A homeowner claims he hasn't been able to sell his house in more than a year after neighbours built an extension that comes within INCHES of his 'detached' property.
Frustrated Neal Robinson, 52, says the "disgraceful" construction has knocked £60,000 off the value of his three bedroom house, which he is desperately trying to shift.
The father of two has only had one offer, of just £98,000, for the property since it hit the market in January 2018 – one month after building work began, despite it being valued at around £160,000.
Neal, from Blackburn, Lancashire, claims he can touch his next door neighbour's wall by sticking his arm out of his upstairs window.
Blackburn with Darwen Council planning officials approved the extension and maintain there was "no fault" in the decision making process.
The neighbours, a family of six, had the extension done before moving in a year ago according to Neal, who said he has "no relationship" with them.
"I'm disgusted by the way this has been handled," Neal, who works as a driver,said.
"The neighbour's extension is actually touching the guttering of our house.
"I can reach out and touch it."
He added: "It's definitely knocked value off the property.
"The estate agents valued the house at £159,950 but we've only had one offer of £98,000 since then.
"Ten people have also not turned up when viewings have been arranged and people have actually driven past our home, seen the extension, and decided not to view it.
"We want to move out of the area but we can't."
Neal lives in the property with wife Denise, 50, son Scott, 27, and daughter, Emma, 22.

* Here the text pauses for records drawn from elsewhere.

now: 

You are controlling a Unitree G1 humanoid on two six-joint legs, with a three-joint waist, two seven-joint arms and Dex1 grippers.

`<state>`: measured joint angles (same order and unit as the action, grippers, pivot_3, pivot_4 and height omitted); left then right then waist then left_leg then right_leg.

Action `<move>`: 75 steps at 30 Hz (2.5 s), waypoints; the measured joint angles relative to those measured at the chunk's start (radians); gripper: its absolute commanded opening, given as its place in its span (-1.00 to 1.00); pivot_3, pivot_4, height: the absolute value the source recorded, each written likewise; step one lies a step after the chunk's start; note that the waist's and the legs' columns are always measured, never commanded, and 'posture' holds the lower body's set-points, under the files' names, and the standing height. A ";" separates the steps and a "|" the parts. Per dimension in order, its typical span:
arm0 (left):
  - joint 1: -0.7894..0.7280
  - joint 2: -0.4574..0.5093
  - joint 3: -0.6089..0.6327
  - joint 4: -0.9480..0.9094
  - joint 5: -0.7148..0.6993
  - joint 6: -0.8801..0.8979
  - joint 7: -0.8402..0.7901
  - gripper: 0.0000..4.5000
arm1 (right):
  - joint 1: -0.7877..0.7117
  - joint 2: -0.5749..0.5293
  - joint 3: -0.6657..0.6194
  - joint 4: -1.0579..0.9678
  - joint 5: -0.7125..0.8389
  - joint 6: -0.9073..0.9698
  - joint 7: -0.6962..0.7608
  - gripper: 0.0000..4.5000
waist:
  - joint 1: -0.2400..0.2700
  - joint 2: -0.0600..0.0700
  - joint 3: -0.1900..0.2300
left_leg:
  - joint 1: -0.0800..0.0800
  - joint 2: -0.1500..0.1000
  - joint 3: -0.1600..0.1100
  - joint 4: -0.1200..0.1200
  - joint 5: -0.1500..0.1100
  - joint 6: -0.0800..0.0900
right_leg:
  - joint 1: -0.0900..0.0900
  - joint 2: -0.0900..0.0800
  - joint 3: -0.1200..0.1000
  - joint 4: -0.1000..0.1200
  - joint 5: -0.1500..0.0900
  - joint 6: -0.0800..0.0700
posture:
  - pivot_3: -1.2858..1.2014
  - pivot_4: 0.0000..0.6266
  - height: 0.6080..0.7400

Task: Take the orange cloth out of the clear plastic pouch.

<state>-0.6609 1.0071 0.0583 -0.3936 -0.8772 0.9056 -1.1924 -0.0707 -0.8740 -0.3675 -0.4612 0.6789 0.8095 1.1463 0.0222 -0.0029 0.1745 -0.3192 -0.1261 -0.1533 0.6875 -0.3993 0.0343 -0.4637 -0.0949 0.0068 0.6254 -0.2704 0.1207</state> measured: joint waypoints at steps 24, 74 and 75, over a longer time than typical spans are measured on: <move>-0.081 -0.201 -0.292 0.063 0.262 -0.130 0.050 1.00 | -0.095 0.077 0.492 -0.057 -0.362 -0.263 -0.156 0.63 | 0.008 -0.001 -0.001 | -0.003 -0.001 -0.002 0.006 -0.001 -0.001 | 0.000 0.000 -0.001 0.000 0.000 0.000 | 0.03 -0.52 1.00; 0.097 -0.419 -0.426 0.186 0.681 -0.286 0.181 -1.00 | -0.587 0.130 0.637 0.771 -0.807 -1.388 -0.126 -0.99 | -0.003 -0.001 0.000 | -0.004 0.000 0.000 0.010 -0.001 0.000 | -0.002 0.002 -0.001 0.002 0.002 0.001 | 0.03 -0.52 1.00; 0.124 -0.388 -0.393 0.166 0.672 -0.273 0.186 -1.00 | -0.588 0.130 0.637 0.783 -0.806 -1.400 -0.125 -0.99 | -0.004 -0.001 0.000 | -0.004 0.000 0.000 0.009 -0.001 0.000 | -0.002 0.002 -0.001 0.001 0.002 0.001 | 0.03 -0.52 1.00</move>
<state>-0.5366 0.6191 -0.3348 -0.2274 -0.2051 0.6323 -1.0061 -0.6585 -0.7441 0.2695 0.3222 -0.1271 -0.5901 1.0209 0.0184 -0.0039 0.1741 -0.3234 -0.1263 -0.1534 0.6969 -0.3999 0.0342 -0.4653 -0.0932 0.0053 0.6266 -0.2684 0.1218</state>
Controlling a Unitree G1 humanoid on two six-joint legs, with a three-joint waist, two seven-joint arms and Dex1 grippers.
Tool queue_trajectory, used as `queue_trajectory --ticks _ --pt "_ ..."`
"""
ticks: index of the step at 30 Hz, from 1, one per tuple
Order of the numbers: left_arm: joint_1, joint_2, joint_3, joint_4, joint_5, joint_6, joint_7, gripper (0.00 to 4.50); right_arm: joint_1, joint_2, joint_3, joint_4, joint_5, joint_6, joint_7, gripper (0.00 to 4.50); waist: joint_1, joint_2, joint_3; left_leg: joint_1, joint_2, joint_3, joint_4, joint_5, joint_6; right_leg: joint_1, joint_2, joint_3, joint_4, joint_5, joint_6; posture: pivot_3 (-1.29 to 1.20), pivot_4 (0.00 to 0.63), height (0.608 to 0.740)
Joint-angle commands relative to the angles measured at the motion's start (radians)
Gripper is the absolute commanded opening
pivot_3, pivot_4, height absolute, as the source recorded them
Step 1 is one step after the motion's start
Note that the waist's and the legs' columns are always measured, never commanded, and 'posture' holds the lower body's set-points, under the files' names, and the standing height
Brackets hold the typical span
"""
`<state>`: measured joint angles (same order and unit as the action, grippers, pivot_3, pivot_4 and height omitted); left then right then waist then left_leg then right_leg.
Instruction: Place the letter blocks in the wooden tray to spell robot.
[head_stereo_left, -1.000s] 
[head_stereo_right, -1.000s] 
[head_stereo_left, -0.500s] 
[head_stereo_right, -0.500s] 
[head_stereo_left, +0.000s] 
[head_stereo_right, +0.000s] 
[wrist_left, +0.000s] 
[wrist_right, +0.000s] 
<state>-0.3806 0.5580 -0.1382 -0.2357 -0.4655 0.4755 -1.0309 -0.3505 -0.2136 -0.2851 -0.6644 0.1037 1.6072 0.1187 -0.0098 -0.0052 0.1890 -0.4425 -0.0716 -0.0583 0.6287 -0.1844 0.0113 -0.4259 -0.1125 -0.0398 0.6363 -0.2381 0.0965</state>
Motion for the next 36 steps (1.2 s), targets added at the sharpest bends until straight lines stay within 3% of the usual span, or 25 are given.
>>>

The family first raised concerns about the extension when building work began in December 2017.
Neal insists the planning application should never have been approved.
He said: "I feel as if my concerns have been disregarded from the start."
Council planning manager Gavin Prescott said Neal's complaint has been investigated but insists there was no fault in the council's decision making process.
He said: "Mr Robinson's complaint has been fully and thoroughly investigated by both the council and the local government ombudsman.
"The council's investigation concluded that full consideration had been given to the planning application and all relevant legislation.
"The ombudsman report also concluded that there was no fault in the council's decision making process."